Exercise goal: From the first line of the data below, copy each line up to the one containing "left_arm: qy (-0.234", and include that line too.

Source material:

Segment Open

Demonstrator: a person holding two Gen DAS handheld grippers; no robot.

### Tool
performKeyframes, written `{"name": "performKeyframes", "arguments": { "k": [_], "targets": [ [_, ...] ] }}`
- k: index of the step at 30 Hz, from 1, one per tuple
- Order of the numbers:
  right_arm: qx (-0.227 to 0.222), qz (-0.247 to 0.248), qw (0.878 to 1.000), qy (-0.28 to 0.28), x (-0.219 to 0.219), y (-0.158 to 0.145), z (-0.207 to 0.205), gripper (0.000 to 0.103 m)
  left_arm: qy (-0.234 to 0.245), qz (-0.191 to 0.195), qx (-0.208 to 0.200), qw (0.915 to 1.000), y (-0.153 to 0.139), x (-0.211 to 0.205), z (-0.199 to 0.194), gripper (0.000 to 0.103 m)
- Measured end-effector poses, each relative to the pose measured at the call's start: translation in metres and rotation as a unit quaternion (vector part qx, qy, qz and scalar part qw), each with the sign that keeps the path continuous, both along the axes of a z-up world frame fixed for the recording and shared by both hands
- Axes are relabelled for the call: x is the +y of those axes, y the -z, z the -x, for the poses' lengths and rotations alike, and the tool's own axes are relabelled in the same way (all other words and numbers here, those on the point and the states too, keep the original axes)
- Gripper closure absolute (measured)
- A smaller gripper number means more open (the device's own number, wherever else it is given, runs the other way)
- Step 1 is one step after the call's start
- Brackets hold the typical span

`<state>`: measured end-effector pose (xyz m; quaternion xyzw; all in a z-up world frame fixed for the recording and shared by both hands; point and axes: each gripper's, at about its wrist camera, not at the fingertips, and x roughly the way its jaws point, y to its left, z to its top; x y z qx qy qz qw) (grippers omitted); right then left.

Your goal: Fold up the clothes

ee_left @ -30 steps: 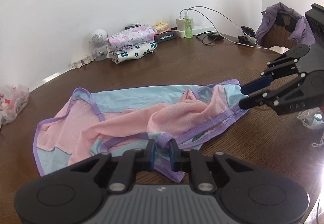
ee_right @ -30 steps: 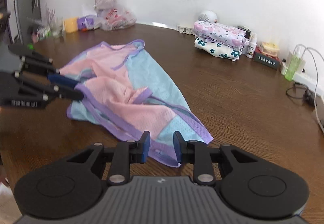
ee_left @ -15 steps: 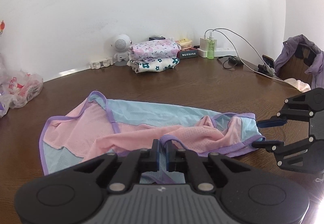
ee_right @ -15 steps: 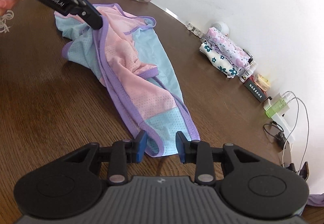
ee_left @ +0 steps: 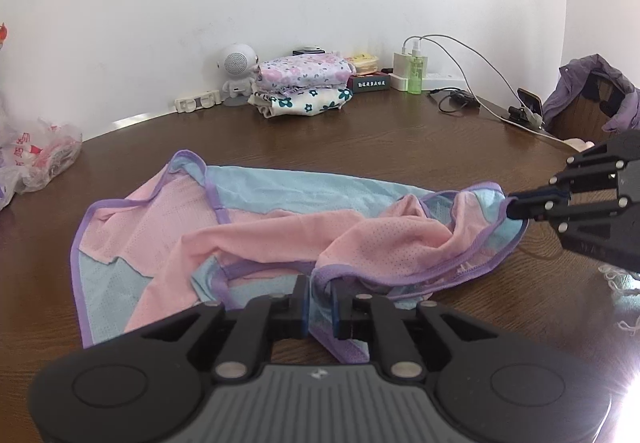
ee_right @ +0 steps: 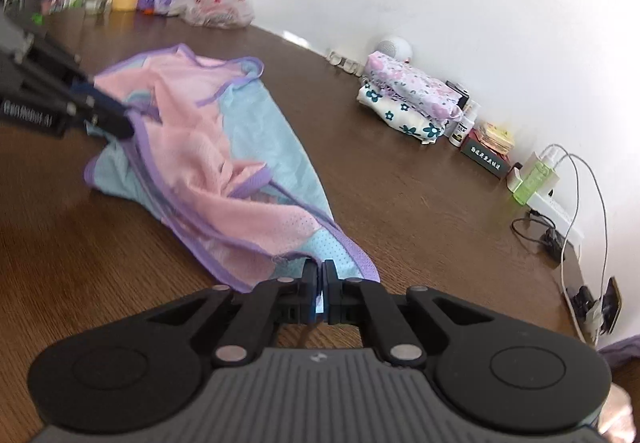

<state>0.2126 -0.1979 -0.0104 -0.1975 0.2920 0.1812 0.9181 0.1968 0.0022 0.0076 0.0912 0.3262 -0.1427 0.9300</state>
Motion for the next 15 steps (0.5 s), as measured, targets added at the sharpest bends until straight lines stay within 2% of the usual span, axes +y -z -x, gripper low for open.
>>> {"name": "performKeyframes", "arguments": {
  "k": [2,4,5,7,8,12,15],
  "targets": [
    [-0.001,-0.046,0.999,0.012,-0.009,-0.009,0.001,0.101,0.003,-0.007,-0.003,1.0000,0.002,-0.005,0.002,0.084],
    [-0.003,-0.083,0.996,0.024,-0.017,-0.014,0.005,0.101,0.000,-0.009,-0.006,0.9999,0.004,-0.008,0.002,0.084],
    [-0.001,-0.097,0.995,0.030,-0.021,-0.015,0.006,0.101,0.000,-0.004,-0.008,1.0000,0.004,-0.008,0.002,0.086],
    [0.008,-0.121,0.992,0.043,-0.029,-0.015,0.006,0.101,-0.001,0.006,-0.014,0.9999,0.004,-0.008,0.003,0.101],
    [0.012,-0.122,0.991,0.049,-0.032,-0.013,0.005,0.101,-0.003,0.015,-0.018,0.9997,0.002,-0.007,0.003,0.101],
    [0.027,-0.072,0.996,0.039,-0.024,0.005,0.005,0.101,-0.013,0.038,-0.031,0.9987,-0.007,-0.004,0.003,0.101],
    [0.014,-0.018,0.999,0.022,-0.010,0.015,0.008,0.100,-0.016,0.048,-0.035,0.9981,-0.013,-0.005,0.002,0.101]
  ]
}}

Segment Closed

Your solution:
Demonstrator: a person holding two Gen DAS handheld grippers; no robot.

### Tool
performKeyframes, written `{"name": "performKeyframes", "arguments": { "k": [_], "targets": [ [_, ...] ] }}`
- k: index of the step at 30 Hz, from 1, one per tuple
- Order of the numbers:
  right_arm: qx (-0.227 to 0.222), qz (-0.247 to 0.248), qw (0.878 to 1.000), qy (-0.28 to 0.28), x (-0.219 to 0.219), y (-0.158 to 0.145), z (-0.207 to 0.205), gripper (0.000 to 0.103 m)
  left_arm: qy (-0.234 to 0.245), qz (-0.191 to 0.195), qx (-0.208 to 0.200), qw (0.915 to 1.000), y (-0.153 to 0.139), x (-0.211 to 0.205), z (-0.199 to 0.194), gripper (0.000 to 0.103 m)

Nothing further is required by the exercise.